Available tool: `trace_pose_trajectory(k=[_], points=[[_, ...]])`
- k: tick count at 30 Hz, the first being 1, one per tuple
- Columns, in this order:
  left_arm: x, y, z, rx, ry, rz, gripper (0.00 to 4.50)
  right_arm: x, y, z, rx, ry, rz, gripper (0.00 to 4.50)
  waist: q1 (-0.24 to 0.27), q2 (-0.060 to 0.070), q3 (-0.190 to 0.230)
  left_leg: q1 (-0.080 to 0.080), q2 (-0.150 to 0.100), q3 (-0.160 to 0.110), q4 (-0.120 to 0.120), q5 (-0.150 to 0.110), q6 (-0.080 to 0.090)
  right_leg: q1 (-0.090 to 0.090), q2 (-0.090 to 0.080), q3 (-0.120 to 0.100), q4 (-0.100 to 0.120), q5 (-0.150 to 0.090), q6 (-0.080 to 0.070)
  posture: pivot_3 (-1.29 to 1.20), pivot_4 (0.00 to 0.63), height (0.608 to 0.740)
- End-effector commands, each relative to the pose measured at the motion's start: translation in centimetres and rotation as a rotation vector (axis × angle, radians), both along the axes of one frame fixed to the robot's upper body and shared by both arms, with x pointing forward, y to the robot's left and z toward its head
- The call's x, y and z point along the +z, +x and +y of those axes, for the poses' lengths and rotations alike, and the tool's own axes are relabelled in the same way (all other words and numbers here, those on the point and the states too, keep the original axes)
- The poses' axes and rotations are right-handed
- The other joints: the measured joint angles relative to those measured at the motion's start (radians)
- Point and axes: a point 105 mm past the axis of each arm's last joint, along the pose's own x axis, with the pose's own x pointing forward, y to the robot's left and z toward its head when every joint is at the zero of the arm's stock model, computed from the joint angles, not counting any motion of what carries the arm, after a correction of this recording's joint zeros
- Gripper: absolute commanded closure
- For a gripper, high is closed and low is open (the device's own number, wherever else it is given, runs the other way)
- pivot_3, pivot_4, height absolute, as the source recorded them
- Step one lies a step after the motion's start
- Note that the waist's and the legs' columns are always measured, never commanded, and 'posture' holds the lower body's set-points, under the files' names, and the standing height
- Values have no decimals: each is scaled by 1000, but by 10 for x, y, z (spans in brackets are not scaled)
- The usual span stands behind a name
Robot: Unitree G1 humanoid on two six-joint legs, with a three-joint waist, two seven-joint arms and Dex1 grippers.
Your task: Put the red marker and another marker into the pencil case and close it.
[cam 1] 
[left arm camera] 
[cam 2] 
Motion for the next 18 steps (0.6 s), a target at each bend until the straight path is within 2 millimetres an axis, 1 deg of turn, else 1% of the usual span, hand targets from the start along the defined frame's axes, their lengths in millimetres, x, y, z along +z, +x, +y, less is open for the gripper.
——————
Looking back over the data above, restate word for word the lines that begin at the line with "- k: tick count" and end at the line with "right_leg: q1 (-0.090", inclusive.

- k: tick count at 30 Hz, the first being 1, one per tuple
- Columns, in this order:
  left_arm: x, y, z, rx, ry, rz, gripper (0.00 to 4.50)
  right_arm: x, y, z, rx, ry, rz, gripper (0.00 to 4.50)
  waist: q1 (-0.24 to 0.27), q2 (-0.060 to 0.070), q3 (-0.190 to 0.230)
  left_leg: q1 (-0.080 to 0.080), q2 (-0.150 to 0.100), q3 (-0.160 to 0.110), q4 (-0.120 to 0.120), q5 (-0.150 to 0.110), q6 (-0.080 to 0.090)
  right_leg: q1 (-0.090 to 0.090), q2 (-0.090 to 0.080), q3 (-0.120 to 0.100), q4 (-0.100 to 0.120), q5 (-0.150 to 0.090), q6 (-0.080 to 0.070)

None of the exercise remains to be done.